The Exile Of Poets -SynTalk

“Are there happy poets? Can one write poetry without having suffered (some) exile? Why has there been deep pessimism about poets, & might poets cause wars and genocide? How is deeply personal poetry dangerous? Does poetry represent perfect, universal and eternal truth? How is a poet different from a philosopher? Does poetry find its foothold in a good society, when philosophical truth is understood as a process, & not a product? How might limitless (anarchic) emotions be expressed given the limits of language? Can one ‘suggest’ that which cannot be written? How do ‘word’ and ‘meaning’ come together in poetry? What is the relationship between form and content? Is poetry a very personal use of language for the poet (and the reader)? What is the link between the ethical and the aesthetic? How might bhava become rasa? What happens the moment you come in contact with yourself? Is poem something whose essence cannot be removed from it? How & when do poems get exhausted? Should poetry be history? How did the ‘first’ poetry come to be? Is an exile always asked for? Might an exile be a voyage? Will ‘mistakes of intellect’ continue to happen? SynTalk thinks about these & more questions using concepts from political theory & poetry (Prof. Ashwani Kumar, TISS, Mumbai), literature (Udayan Vajpeyi, Bhopal), & literary theory and philosophy (Prof. Sitanshu Yashaschandra, ex-M.S. University, Vadodara).”

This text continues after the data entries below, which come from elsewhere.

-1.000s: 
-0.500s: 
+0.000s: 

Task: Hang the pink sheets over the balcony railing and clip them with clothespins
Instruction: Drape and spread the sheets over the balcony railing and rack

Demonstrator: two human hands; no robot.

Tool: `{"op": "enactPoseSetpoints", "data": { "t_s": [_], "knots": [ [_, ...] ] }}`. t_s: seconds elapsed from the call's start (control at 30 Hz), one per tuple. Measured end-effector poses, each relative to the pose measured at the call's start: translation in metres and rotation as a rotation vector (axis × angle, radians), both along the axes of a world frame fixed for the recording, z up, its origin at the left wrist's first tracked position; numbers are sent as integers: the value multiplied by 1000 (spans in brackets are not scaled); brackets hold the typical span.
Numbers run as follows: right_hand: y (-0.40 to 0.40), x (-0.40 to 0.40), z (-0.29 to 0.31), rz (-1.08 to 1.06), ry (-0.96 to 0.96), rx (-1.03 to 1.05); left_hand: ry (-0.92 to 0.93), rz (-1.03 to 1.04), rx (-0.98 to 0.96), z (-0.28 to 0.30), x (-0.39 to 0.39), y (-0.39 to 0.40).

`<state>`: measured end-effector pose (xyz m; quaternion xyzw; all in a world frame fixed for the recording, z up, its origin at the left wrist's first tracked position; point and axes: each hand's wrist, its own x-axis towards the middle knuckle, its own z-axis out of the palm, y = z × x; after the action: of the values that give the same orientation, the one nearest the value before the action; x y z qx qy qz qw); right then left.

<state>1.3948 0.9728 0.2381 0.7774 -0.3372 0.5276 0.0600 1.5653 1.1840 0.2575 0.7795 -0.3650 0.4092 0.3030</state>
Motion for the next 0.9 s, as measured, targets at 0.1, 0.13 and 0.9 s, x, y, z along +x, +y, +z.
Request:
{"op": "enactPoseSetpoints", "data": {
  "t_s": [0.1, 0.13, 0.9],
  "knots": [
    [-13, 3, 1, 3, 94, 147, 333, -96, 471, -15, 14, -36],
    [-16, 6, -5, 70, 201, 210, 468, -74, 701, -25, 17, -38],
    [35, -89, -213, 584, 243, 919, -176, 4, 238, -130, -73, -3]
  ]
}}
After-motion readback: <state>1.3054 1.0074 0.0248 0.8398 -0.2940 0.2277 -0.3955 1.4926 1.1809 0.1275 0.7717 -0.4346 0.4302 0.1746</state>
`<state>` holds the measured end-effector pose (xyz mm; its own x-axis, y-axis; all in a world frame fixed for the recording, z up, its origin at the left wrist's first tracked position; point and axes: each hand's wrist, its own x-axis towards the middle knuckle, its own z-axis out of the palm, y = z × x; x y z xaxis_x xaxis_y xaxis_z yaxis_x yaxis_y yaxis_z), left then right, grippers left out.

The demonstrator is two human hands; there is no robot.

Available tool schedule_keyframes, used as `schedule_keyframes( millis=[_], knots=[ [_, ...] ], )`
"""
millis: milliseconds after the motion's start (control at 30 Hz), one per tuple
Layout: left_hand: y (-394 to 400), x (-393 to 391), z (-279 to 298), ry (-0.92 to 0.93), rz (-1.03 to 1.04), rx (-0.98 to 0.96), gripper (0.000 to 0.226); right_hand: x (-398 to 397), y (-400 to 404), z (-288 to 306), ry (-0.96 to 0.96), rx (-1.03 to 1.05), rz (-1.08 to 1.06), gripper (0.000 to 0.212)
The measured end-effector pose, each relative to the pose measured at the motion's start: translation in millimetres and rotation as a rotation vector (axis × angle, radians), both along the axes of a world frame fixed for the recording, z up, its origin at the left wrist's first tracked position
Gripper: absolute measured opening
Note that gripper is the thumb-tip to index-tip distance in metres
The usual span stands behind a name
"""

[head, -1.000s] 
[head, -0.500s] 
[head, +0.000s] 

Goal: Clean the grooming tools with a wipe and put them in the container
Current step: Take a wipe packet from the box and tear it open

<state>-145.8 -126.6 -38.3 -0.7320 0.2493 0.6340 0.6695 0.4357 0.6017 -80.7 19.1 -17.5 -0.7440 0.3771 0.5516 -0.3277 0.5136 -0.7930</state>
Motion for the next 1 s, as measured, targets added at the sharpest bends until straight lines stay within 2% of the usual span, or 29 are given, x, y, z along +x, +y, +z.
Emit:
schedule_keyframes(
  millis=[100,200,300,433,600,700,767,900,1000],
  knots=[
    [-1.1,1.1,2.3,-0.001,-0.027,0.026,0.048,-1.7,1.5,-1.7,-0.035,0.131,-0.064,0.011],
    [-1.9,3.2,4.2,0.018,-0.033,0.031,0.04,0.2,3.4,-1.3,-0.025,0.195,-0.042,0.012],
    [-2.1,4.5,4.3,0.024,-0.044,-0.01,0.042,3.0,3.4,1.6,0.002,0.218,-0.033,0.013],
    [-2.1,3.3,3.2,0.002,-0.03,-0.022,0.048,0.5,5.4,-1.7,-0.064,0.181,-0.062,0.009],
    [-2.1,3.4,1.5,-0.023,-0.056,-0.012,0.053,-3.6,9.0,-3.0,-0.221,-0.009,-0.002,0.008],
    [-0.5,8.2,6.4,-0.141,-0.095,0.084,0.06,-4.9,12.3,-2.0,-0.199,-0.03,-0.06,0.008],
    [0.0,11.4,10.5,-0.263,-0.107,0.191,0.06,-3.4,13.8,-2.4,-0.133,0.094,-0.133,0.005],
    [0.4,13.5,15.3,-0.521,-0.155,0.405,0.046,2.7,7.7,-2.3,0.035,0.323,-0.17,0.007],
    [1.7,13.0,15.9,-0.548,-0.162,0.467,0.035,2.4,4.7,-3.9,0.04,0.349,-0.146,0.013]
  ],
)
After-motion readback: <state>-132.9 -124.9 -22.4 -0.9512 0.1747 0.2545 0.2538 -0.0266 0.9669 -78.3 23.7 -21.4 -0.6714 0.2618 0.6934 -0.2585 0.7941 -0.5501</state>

7 responses to “The Exile Of Poets -SynTalk

  1. Some interesting and long standing questions. Reminded me of pseudo-Aristotle’s “Problems connected with intelligence, understanding, and wisdom,” in book 30 of Problems.
    1. “Why is it that all those men who have become extraordinary in philosophy, politics, poetry, or the arts are obviously melancholic, and some to such an extent that they are seized by the illnesses that come from black bile…?”

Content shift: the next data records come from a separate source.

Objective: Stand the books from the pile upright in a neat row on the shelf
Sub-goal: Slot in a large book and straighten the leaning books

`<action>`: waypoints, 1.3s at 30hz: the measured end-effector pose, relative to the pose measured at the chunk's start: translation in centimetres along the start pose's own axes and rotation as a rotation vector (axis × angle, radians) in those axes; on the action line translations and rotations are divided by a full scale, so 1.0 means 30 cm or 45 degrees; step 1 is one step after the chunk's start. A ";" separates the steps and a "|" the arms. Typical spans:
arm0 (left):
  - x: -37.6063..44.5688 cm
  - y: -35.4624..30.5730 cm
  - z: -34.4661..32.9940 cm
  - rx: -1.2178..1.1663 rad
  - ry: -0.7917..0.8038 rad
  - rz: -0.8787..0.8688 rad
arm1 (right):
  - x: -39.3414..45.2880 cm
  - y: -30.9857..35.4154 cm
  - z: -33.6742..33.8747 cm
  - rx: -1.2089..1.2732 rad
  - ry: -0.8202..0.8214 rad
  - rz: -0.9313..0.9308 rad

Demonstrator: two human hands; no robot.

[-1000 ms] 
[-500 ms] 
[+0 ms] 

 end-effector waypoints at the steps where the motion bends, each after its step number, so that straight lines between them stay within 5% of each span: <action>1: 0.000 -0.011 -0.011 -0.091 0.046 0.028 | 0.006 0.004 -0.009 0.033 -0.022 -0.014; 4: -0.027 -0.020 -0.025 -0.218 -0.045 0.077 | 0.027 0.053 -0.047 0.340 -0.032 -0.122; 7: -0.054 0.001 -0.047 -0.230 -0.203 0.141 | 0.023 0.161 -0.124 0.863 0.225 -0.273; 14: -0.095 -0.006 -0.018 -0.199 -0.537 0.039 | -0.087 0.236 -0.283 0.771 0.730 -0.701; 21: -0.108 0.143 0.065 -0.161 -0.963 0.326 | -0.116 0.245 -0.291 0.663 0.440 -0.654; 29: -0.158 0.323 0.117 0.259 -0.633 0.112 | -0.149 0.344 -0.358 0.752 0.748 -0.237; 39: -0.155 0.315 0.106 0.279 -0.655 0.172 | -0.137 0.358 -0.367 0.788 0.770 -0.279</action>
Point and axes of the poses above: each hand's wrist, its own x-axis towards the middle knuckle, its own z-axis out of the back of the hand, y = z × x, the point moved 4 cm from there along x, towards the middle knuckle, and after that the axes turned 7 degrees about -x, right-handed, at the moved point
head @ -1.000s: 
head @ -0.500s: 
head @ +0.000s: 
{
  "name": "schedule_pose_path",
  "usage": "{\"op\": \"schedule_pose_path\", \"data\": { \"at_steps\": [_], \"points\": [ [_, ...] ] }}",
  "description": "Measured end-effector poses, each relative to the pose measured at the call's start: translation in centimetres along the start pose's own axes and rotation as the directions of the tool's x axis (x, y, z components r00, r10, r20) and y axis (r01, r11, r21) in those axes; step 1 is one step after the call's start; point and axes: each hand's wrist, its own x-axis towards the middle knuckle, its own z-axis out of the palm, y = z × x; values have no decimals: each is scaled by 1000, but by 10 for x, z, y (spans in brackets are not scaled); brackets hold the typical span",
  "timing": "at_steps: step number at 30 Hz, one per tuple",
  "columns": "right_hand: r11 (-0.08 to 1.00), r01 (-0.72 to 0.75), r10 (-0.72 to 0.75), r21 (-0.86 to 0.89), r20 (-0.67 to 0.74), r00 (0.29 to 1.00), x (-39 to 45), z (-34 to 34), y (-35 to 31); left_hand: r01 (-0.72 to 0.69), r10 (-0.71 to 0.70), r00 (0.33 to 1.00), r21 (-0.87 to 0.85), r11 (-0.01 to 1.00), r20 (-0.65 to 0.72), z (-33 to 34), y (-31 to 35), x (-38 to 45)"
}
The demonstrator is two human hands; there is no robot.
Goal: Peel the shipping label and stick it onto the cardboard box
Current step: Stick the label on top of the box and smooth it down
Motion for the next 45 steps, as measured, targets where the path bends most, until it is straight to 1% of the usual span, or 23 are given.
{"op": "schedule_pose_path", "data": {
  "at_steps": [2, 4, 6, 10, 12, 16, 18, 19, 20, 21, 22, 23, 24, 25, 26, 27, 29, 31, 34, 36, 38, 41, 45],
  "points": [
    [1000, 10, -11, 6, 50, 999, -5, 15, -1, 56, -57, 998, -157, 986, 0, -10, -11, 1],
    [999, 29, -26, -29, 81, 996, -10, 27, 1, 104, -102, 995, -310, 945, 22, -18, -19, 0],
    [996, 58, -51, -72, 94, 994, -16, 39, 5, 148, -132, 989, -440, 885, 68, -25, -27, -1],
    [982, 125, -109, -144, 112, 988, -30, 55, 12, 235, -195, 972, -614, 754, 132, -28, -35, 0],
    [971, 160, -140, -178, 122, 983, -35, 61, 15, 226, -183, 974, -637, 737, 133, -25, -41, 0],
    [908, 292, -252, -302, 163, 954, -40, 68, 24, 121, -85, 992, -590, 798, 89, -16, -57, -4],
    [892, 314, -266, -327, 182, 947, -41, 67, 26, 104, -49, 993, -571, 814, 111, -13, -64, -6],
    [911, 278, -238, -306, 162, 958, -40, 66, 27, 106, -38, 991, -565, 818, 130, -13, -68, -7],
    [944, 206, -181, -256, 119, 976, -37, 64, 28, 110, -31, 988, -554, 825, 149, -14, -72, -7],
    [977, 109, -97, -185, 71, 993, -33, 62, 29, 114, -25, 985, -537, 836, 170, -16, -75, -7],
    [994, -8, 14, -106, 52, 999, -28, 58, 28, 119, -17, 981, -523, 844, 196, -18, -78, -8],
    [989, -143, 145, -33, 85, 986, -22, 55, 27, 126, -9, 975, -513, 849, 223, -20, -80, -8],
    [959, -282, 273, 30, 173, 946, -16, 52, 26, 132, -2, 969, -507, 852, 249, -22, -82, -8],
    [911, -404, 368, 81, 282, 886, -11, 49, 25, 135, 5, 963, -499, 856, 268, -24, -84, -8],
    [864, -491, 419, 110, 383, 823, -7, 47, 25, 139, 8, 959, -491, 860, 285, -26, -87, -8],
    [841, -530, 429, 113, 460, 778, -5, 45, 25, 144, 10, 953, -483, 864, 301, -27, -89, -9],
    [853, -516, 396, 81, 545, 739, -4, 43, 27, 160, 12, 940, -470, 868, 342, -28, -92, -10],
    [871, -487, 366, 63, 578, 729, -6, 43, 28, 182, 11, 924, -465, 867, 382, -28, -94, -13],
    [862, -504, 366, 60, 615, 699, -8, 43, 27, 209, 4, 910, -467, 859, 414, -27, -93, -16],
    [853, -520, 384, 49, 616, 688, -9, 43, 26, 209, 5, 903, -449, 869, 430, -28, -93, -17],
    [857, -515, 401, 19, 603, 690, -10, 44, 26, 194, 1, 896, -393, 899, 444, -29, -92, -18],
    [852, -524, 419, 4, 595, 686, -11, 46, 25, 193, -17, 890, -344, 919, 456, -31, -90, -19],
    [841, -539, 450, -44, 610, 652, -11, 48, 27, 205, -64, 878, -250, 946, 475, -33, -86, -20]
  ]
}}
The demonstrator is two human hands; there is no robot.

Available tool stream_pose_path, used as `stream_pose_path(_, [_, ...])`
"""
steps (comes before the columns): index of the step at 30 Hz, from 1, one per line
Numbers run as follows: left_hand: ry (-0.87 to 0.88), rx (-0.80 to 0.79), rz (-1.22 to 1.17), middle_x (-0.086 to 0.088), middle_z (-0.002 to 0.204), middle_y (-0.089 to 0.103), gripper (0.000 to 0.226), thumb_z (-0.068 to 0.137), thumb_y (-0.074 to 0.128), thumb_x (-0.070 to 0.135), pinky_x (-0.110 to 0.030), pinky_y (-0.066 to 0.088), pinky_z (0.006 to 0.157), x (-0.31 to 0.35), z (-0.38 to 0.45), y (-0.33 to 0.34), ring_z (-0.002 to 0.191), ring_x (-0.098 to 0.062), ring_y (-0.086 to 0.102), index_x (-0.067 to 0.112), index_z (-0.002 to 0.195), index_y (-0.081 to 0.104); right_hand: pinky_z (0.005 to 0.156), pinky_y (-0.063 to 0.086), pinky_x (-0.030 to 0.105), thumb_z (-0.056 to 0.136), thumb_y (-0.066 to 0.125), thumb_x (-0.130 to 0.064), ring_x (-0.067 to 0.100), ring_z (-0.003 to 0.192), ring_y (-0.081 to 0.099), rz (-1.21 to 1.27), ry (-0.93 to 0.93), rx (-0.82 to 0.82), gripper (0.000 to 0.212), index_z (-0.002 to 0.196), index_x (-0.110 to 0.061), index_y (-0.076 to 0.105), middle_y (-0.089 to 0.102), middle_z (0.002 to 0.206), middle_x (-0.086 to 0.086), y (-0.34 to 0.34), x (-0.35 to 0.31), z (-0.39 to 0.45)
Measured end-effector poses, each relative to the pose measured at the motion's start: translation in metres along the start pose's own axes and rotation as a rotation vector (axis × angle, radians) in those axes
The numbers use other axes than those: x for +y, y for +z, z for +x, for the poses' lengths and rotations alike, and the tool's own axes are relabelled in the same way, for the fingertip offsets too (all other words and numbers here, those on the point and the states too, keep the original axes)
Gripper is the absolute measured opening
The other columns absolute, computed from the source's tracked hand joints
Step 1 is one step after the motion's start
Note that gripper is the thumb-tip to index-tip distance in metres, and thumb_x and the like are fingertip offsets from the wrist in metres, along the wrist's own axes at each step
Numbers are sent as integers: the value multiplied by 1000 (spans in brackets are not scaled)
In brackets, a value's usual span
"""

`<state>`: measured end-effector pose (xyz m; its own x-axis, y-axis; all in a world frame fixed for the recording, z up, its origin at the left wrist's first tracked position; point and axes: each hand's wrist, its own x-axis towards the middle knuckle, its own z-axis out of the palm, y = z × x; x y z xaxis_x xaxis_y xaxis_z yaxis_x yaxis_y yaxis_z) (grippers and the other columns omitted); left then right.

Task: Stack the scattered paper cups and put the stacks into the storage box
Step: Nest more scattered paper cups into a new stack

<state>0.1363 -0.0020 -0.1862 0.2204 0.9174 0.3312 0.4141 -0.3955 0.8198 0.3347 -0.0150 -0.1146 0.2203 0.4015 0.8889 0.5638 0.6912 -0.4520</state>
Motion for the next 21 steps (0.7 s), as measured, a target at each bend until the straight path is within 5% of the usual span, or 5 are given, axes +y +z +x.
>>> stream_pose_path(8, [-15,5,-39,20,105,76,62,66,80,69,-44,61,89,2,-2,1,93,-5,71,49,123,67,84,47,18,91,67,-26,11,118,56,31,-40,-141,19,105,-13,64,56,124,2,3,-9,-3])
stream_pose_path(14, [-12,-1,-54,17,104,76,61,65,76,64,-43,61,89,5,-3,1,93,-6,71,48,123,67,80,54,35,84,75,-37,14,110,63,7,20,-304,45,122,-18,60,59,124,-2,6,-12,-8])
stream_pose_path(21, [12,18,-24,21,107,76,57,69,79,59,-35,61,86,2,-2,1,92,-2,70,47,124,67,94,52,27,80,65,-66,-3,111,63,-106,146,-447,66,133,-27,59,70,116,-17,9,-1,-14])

    • ah yeah long history of pathologizing the patho-logoi of our passions, tastes, and moods, while everyone is rushing to be post human i can’t help but note that we have yet to really embrace our alltoohuman existences.

  2. To embrace our all-too-human existence, that seems almost a contradiction in terms. As a species, we are defined by our desire to break out of our 4-dimensional spacetime, which is to say, as much as we know, the very conditions of our existence.

    • II have read your posts for a while now… Not sure if they can be called posts. Essays would be more exact. And there is hardly any school of thought you have not touched on. The sheer breadth is overwhelming, not to mention the depth. Are you telling me you never knocked your head against such constructions of conceptualizing higher dimensions, such as the Klein bottle? Check out “Flatland: A Romance of Many Dimensions,” by Edwin Abbott if you haven’t already.